DOHA — South African businesses are soon likely to have access to a wider range of market mechanisms that can be used to trade "certifiable emission reductions" (CERs) with developed countries that want to offset their emission of greenhouse gases linked to climate change by funding clean development in non-industrialised regions.
Developing and approving new market mechanisms is part of the task that delegates from almost 200 nations have set themselves at the United Nations climate-change talks in Doha, Qatar, which end this weekend.
Africa and South Africa have up to now largely missed out on the developing world's most commonly used market mechanism, the Clean Development Mechanism (CDM), and access to the most established market for CDM credits closes to South African companies on December 31.
While the Asia Pacific region had 84.38% of the 4,884 project activities registered by the UN Framework Convention on Climate Change (UNFCCC) by October 31 this year, Africa had a measly 2.05% — and South Africa much of that. Latin America and the Caribbean accounted for 13.17% of the registered project activities and other regions 0.41%, according to a UNFCCC publication.
But, while South Africa will not be allowed to trade CERs through the European Union Emissions Trading Scheme after the end of the year, that is not the end of the story. It will be able to develop CDM projects with other regions and countries, and use the other market mechanisms being developed, says Harmke Immink, director at South African carbon market advisory firm Promethium Carbon.
"What's exciting is that there are some pilot programmes to test actual alternatives to the CDM ... It is always more exciting to have more dishes on a buffet," she says.
South Africa voluntarily made an emissions reduction pledge at the 2009 talks, to reduce its domestic greenhouse gas emissions trajectory by 34% by 2020, and by 42% by 2025, subject to "adequate financial and technical support".
It is unlikely to meet this goal, according to research by the German non-profit organisation Climate Analytics, the Potsdam Institute for Climate Impact Research and renewable energy and carbon-efficiency consultancy Ecofys, presented at the Doha conference on Friday.
"Looking at the most recent data, South Africa is currently exceeding its projected business-as-usual emissions. It appears unlikely that with existing or planned policies the country will be able to turn this trend around," the three research institutions say in a research summary.
However, Ecofys energy and climate policy director Niklas Höhne says because South Africa's pledge was always conditional on financial and technological support, it is "highly likely" the country will get this support.
This ties in with UNFCCC executive secretary Christiana Figueres's contention that every one of the almost 200 nations that have come to Doha acknowledges that not enough is being done to secure the future.
Delegates have to decide on a plan that will secure a new global and legally binding agreement on how to reduce the emission of greenhouse gases, linked to the overall rise in the world's temperature.
The rise in temperature is linked to higher sea levels that threaten coastal cities, hotter and longer heat waves, desertification, biodiversity loss and extinction, increased flooding and reduced crop yields, especially in regions that depend on rain-fed agriculture and human displacement.
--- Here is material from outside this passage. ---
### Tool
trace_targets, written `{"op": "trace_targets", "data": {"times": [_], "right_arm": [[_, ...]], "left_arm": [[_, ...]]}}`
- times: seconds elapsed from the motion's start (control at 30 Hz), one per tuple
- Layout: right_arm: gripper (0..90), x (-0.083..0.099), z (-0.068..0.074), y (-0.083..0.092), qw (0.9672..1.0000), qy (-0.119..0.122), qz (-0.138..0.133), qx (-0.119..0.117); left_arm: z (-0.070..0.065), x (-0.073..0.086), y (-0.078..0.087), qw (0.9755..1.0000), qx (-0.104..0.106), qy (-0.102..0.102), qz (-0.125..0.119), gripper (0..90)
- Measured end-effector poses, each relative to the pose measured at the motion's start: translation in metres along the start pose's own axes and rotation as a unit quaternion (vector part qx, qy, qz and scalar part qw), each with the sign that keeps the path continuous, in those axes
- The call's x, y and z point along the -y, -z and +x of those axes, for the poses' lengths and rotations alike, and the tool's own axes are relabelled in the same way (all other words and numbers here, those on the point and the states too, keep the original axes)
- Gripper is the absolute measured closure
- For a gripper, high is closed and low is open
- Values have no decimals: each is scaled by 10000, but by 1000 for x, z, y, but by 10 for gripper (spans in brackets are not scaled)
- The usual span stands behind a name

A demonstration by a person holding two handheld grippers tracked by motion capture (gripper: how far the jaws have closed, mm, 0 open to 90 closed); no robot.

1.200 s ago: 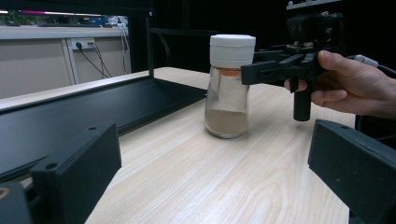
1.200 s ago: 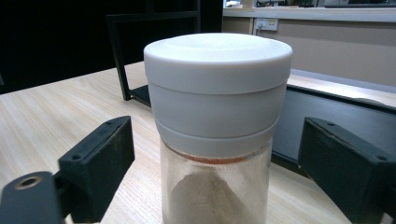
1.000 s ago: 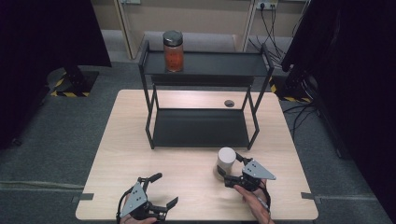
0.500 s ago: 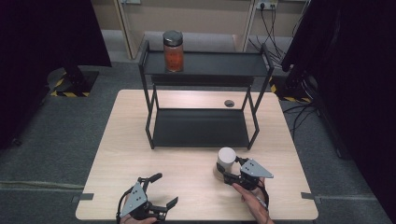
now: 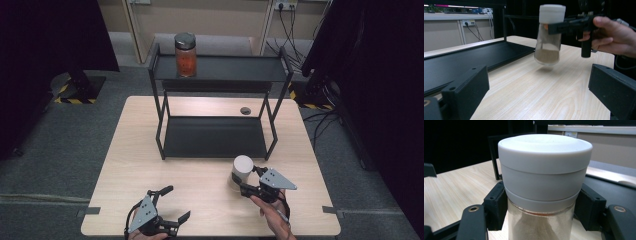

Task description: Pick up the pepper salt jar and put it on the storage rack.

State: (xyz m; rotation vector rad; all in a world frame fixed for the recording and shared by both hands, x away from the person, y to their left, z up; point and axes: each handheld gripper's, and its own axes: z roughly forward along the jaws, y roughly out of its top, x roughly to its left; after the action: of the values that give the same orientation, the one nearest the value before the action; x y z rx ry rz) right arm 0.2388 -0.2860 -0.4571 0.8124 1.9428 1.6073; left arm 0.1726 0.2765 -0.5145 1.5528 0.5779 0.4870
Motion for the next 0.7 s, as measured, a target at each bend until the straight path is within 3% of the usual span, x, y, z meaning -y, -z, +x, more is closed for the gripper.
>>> {"op": "trace_targets", "data": {"times": [0.7], "right_arm": [[351,-67,-9,-1,9997,147,-33,-190]], "left_arm": [[1,1,0,10000,-26,63,-5,25]]}}
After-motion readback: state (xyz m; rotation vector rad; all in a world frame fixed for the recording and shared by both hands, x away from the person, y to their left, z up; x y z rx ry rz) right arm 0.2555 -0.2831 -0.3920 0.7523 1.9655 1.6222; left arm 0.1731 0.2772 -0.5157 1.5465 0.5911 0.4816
While being locked out of the world's most dominant emissions trading scheme might have been a problem a few years ago, things are looking up, says Ms Immink.
There are 20-odd disparate carbon markets in various stages of development across the globe. They are not yet linked, which can make trade more complicated, but it also makes it more exciting.
At the end of last year's climate-change talks in Durban, the participants promised to agree, by 2015, on a structure for a future carbon market to be implemented by 2020.
While there is the potential that this will not happen, this is not necessarily a problem, says Promethium Carbon director Robbie Louw. Links between country-specific and regional markets could still develop outside the UNFCCC, and that may be all that is necessary, he says.
Already Australia and the European Commission have, for example, announced their markets will be progressively linked up, with trade beginning when Australia's carbon market kicks into action in 2015.
The CDM was a good start, says Martin Hession, vice-chairman of the UNFCCC's CDM executive board.
"Few would disagree that much more needs to be done to avoid the worst effects of climate change," he says. "Likewise, few would disagree that the CDM has made a significant start, demonstrating in a concrete way what is possible with political will."
• Blaine is attending the talks on a scholarship from the UNFCCC.